§ Your assignment: Go through the material below line by line and count those containing "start". Write the count and nothing more.

── Dataset extract ──

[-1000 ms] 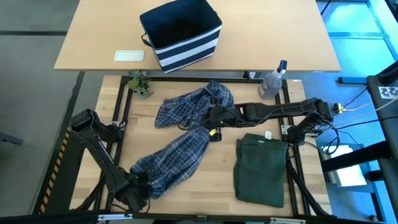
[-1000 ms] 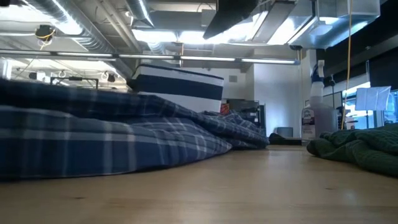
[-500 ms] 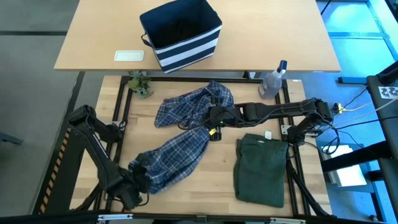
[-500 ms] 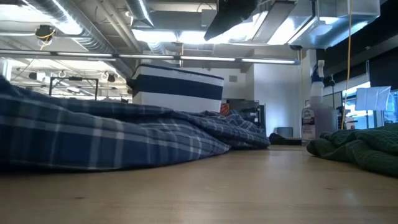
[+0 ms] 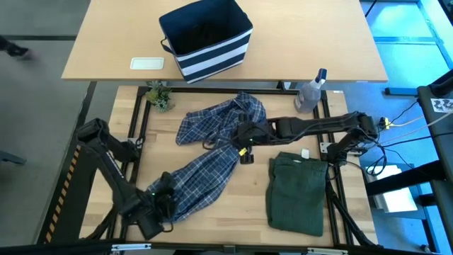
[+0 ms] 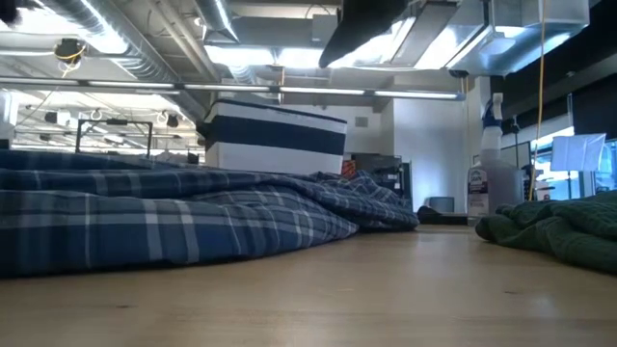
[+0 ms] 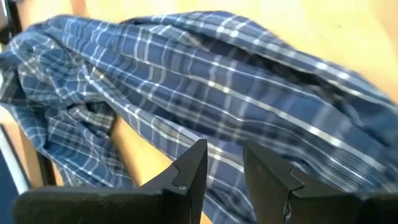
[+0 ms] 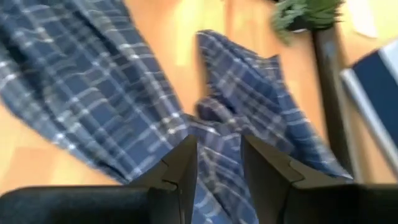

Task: Fold Laundry from Bin
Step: Fold the blue checkered pants

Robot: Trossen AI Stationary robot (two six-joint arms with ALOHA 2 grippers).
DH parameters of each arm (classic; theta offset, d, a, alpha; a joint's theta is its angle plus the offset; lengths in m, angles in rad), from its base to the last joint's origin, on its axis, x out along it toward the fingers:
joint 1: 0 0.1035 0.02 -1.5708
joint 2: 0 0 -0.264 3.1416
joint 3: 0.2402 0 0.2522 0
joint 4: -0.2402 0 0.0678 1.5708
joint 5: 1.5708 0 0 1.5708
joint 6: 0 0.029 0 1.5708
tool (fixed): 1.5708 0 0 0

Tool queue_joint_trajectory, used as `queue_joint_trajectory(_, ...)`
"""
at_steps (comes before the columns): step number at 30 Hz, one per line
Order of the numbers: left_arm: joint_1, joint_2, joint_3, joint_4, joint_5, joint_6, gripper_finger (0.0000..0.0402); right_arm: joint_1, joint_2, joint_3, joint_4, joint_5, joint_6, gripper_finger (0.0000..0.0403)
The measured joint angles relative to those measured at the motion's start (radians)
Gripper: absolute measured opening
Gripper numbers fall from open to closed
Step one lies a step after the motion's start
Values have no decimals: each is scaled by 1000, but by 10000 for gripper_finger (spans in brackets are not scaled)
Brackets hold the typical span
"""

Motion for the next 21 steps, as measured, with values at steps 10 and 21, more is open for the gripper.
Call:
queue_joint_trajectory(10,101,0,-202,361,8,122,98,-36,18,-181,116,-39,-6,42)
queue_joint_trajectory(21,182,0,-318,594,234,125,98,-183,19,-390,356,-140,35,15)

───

§ Response: 2